## TASK BRIEF
Stop after the line containing "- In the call"; retype every line of the data before it exactly, starting from the first.

## INFORMATION SHOWN
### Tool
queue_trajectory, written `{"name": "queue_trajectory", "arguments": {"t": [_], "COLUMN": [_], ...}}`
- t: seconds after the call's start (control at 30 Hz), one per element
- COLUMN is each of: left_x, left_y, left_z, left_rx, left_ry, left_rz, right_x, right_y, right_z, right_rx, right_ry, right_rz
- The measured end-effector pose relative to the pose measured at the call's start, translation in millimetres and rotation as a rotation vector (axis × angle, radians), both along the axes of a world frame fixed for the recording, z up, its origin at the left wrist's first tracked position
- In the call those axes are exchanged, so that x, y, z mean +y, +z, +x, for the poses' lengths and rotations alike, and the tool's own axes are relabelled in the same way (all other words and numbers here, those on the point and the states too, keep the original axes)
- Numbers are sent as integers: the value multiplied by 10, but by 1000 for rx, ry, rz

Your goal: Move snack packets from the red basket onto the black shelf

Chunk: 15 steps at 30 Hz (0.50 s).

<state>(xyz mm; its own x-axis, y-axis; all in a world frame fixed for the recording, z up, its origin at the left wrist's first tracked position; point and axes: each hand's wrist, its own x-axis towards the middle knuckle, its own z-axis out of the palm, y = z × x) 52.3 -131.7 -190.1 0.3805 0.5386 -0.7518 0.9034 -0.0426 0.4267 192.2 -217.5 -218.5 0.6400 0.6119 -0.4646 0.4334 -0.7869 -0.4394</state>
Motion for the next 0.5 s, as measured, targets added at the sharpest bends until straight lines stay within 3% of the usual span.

## TASK SOLUTION
### Tool
queue_trajectory, written `{"name": "queue_trajectory", "arguments": {"t": [_], "COLUMN": [_], ...}}`
- t: seconds after the call's start (control at 30 Hz), one per element
- COLUMN is each of: left_x, left_y, left_z, left_rx, left_ry, left_rz, right_x, right_y, right_z, right_rx, right_ry, right_rz
- The measured end-effector pose relative to the pose measured at the call's start, translation in millimetres and rotation as a rotation vector (axis × angle, radians), both along the axes of a world frame fixed for the recording, z up, its origin at the left wrist's first tracked position
- In the call those axes are exchanged, so that x, y, z mean +y, +z, +x, for the poses' lengths and rotations alike, and the tool's own axes are relabelled in the same way (all other words and numbers here, those on the point and the states too, keep the original axes)

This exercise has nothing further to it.